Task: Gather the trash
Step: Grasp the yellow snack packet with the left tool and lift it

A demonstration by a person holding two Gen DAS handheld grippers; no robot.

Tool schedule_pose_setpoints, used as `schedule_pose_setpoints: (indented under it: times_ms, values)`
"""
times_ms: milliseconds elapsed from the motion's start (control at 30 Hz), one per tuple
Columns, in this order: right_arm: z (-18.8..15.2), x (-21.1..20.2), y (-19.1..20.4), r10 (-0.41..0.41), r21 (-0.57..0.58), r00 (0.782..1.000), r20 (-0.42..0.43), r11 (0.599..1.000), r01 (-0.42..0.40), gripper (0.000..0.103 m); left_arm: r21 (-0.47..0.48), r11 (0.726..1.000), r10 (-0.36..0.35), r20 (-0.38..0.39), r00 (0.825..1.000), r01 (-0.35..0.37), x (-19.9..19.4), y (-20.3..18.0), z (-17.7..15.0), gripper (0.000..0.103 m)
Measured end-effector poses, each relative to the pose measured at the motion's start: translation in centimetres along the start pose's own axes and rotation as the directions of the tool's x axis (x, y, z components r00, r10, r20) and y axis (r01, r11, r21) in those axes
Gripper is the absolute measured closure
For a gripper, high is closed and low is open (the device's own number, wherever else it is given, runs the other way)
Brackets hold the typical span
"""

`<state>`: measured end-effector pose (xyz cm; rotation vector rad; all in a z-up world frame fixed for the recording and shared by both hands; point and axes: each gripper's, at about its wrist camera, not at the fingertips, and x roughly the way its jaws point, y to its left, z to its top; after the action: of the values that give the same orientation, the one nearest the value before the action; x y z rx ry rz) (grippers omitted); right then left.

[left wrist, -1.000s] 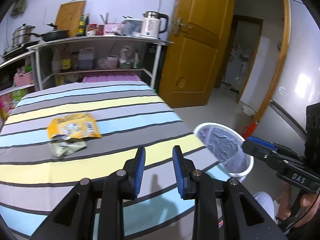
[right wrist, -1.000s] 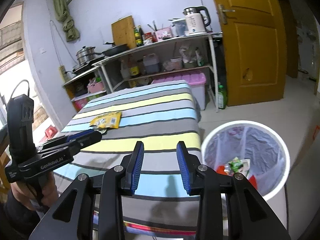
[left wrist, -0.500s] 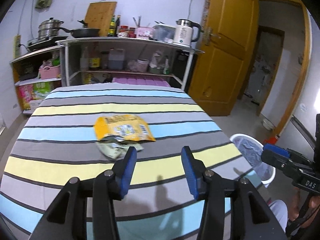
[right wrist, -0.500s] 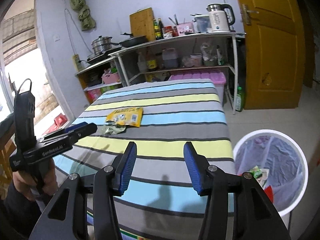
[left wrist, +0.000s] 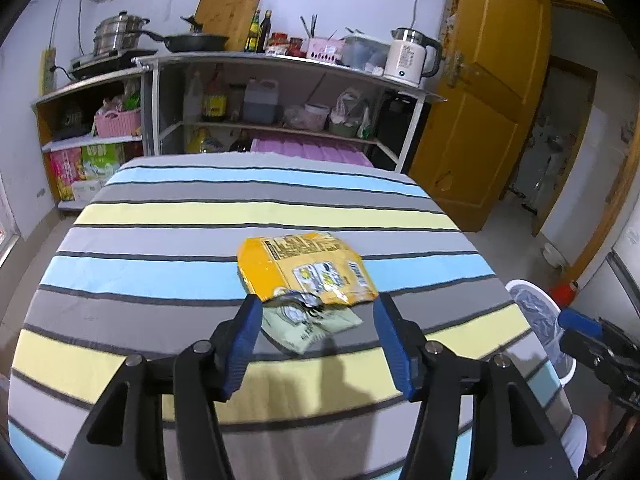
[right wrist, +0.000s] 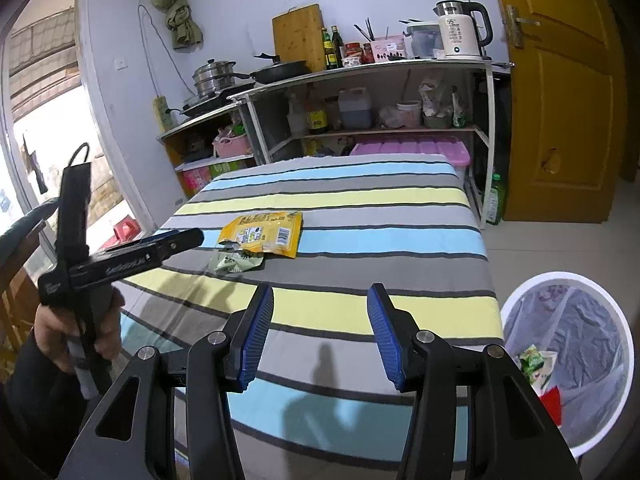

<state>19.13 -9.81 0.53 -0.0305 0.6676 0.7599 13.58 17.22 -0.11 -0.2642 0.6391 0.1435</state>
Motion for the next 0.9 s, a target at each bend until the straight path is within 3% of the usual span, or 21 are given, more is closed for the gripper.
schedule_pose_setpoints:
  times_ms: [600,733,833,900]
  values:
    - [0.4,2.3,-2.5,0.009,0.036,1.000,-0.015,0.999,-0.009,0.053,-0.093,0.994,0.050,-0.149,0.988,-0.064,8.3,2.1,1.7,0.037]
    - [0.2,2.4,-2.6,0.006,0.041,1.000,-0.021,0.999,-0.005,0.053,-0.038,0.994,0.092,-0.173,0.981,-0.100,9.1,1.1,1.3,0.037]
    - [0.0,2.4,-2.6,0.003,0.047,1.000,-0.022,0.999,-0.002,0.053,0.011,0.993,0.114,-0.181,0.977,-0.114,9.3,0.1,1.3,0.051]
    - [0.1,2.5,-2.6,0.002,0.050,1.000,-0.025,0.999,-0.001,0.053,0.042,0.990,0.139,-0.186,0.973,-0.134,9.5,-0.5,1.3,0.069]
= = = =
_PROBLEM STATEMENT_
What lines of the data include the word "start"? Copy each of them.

_SOLUTION_
times_ms: milliseconds elapsed from the motion's start (control at 30 Hz), one per tuple
Measured end-effector poses, each relative to the pose measured at the motion's start: translation in centimetres along the start pose's own axes and rotation as the directions of the tool's x axis (x, y, z components r00, r10, r20) and y axis (r01, r11, r21) in those axes

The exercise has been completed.